I propose a total of:_

_48 575w Source Four ERS units

30 for face light (15 areas / from 2 directions)
9 for Diagonal Back lights (great for isolation)
4 for a template (gobo) wash
4 for refocusable specials
1 for the IQ unit that is already in the space. 
_
_15 575w Source Four PAR units

This would expand the existing 6 down lights to 15
_
_10 LED BACK LIGHTS

This I am hoping will a way we can use the to LED Units I believe that HMT already owns. 
_
_8 (TBD LED Units) to color the Hard Flats - that don’t currently exist - but if they are made, it would be appropriate to light them. _

_This list INCLUDES what was hanging in the space. 
11 S4 Units
6 S4 Pars
and one IQ unit. 
And there were a few units locked in the cage backstage, mostly looked in disrepair. 

REGARDLESS of when or whether we can acquire any additional lighting instruments The next step on the lighting project is going to need to be an ELECTRICS CALL to map and trouble shoot the existing system. 
I will need at least one day with at least one experienced theatrical electrician to help me create:_

_A Grid Plan_
_A Circuit Schedule_
_and to make sure everything works. _
_After that we can create a plan for the next step. _

The grid is made with what I call Unistrut, the lights are hung with a regular strut nut. There is no provision for soft goods other than some scary looking pipe hung from the grid with tie line. That's coming down soon. Rather than curtains, I heard talk of flats so it looks like I'll be busy in the shop fairly soon. As far as sound, there are 4 speakers hanging from the ceiling but we have no idea if there is a board and what kind of amplification there might be. We have a board and amplified speakers so that shouldn't be an issue. I'm looking forward to exploring both the electrical and the mechanical aspects of this space. The crawl space under the stage is filled with treasures. The LD was pretty excited by the top hats made from actual coffee cans. I rather liked to 20' long oars, That and all of the line shafts and gearboxes that make the stage move. I did figure out why the wheelchair access elevator isn't working and plan to repair and then train others to prevent accidents. It's not as well guarded as I'd like but does have a current inspection placard.

Any guesses as to why the odd shape and why the sections can be raised and lowered? My guess is choir, no need for risers if the floor itself moves.
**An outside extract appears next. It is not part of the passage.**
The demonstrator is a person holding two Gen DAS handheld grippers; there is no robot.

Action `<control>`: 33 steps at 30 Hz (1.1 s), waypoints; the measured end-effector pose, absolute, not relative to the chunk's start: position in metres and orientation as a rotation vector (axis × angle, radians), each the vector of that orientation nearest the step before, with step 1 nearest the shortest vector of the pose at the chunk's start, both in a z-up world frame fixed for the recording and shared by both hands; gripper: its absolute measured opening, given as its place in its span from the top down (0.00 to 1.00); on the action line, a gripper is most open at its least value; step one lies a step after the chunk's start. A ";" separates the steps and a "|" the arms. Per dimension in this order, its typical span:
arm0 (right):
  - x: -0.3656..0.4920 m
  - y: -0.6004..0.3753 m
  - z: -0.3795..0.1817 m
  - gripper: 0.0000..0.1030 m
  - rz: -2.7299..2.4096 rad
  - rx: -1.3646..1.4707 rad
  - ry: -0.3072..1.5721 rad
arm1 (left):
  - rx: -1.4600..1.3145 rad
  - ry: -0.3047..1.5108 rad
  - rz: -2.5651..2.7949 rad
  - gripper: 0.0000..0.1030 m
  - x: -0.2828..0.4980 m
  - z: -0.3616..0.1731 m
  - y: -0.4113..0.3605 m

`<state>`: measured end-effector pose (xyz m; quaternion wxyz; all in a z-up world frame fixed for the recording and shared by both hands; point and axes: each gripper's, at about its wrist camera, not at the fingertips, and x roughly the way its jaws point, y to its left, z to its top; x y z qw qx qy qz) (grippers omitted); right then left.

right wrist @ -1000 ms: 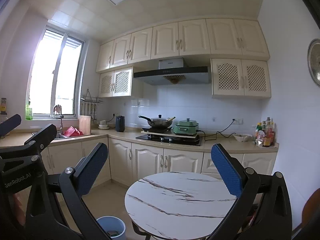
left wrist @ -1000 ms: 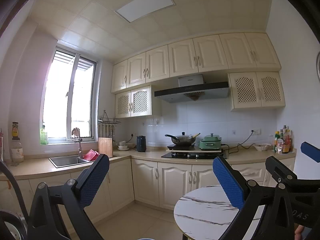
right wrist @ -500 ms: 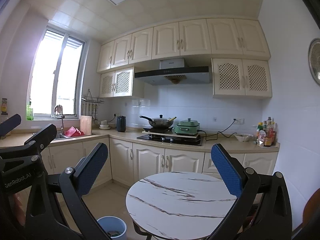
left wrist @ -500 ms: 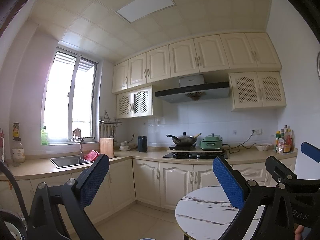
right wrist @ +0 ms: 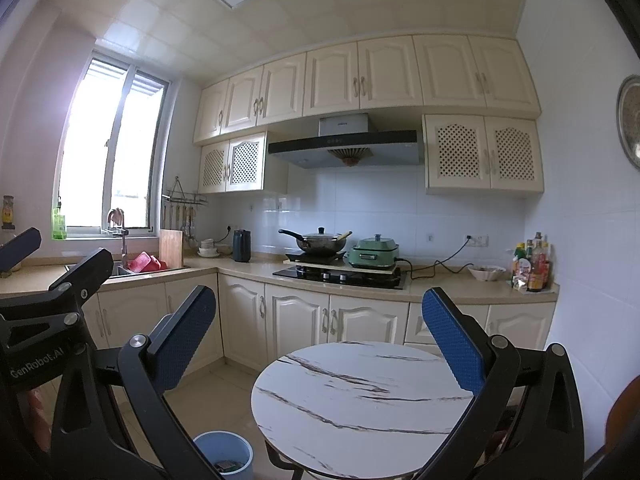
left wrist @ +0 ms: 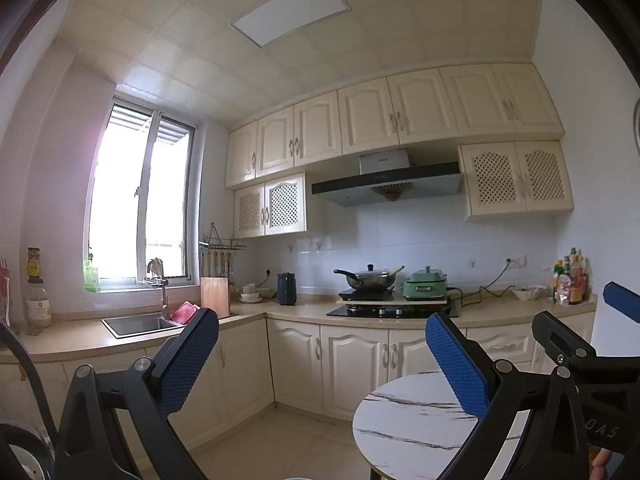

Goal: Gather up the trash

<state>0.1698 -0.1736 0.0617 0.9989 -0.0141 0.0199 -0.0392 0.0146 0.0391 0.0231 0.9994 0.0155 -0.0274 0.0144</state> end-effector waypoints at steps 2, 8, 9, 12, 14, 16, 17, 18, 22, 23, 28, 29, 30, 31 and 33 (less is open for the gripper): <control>0.170 -0.173 0.061 0.00 -0.079 -0.027 0.039 | 0.032 -0.058 0.030 0.00 0.016 0.023 0.041; 0.170 -0.172 0.061 0.00 -0.080 -0.026 0.039 | 0.035 -0.059 0.030 0.00 0.020 0.021 0.045; 0.171 -0.171 0.060 0.00 -0.080 -0.026 0.040 | 0.035 -0.058 0.030 0.00 0.020 0.021 0.045; 0.170 -0.172 0.061 0.00 -0.080 -0.027 0.039 | 0.034 -0.058 0.029 0.00 0.021 0.021 0.046; 0.170 -0.171 0.061 0.00 -0.081 -0.027 0.039 | 0.035 -0.059 0.029 0.00 0.021 0.021 0.047; 0.170 -0.171 0.061 0.00 -0.081 -0.027 0.039 | 0.035 -0.059 0.028 0.00 0.021 0.021 0.047; 0.170 -0.171 0.061 0.00 -0.081 -0.027 0.039 | 0.035 -0.059 0.028 0.00 0.021 0.021 0.047; 0.170 -0.171 0.061 0.00 -0.081 -0.027 0.039 | 0.035 -0.059 0.029 0.00 0.021 0.021 0.048; 0.170 -0.171 0.061 0.00 -0.081 -0.027 0.039 | 0.035 -0.059 0.027 0.00 0.022 0.021 0.049; 0.170 -0.171 0.061 0.00 -0.081 -0.027 0.039 | 0.035 -0.059 0.027 0.00 0.021 0.021 0.049; 0.170 -0.171 0.061 0.00 -0.083 -0.027 0.038 | 0.036 -0.059 0.027 0.00 0.022 0.021 0.050; 0.171 -0.170 0.060 0.00 -0.084 -0.027 0.038 | 0.036 -0.059 0.027 0.00 0.022 0.020 0.050; 0.170 -0.171 0.061 0.00 -0.084 -0.027 0.038 | 0.036 -0.059 0.027 0.00 0.023 0.020 0.050; 0.170 -0.171 0.061 0.00 -0.084 -0.026 0.038 | 0.036 -0.060 0.026 0.00 0.022 0.020 0.050; 0.171 -0.170 0.060 0.00 -0.084 -0.026 0.038 | 0.035 -0.060 0.026 0.00 0.023 0.020 0.050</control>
As for myself, I have a very old degree in electronics and currently work as a maintenance technician for one of the larger backing mix companies. My day can be anything from changing oil in a gearbox to editing the PLC logic that controls the automated batch process. I love to fix broken things and teach others how to use them. I am an amateur extra. I spent 6 years in a steel mill as the only electronics tech and 6 years as a maintenance tech in the compact disc industry. I hadn't been in a theater at all that i can remember until my son was in Madagascar. The poor guy building the set was working by himself on a set designed to work both for Madagascar and Urine Town. Silly me asked if he needed help. That was 7 years ago. I'm now variously the TD, the lead carpenter or just sets and am on the board.

Michael


----------



## Gage (Oct 2, 2022)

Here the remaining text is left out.